* [THE PROBLEM]
Extract all lines in the data that contain the word "purple".

* [TASK MATERIAL]
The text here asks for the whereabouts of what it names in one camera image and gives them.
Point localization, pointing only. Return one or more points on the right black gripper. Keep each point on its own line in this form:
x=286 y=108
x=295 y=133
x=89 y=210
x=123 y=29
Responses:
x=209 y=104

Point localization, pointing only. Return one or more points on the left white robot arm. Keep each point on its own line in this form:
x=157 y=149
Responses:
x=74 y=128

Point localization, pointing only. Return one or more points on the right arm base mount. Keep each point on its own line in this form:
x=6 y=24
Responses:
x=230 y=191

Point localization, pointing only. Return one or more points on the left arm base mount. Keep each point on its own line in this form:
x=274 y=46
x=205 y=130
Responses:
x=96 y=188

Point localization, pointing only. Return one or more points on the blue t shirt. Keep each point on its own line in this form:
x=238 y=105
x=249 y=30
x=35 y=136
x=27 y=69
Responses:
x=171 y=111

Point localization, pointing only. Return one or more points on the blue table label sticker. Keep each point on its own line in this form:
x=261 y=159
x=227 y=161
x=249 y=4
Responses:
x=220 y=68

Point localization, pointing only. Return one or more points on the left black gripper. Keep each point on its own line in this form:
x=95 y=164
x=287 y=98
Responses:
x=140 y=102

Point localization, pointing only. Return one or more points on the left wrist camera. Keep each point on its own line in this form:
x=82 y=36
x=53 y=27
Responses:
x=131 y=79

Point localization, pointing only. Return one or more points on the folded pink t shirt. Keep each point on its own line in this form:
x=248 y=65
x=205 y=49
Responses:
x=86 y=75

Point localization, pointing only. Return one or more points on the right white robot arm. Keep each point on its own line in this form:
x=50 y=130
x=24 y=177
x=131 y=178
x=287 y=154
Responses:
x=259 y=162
* * *
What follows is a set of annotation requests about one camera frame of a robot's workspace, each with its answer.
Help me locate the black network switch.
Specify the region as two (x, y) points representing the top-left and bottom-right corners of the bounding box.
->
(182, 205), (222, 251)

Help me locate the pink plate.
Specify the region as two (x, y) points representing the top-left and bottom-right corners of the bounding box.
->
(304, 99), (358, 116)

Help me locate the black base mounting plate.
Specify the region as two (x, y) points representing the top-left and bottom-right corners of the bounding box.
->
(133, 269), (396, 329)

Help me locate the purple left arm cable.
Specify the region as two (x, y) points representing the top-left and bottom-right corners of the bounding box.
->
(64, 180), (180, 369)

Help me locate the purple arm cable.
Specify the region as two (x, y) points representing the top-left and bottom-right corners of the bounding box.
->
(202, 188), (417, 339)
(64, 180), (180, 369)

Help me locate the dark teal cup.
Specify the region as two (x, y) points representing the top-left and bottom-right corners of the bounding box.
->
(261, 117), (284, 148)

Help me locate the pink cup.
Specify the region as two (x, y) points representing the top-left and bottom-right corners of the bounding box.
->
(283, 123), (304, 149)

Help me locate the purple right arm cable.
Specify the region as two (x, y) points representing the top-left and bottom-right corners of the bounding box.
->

* [SOLUTION]
Help me locate the purple left arm cable.
Help me locate the purple arm cable.
Help me locate the purple right arm cable.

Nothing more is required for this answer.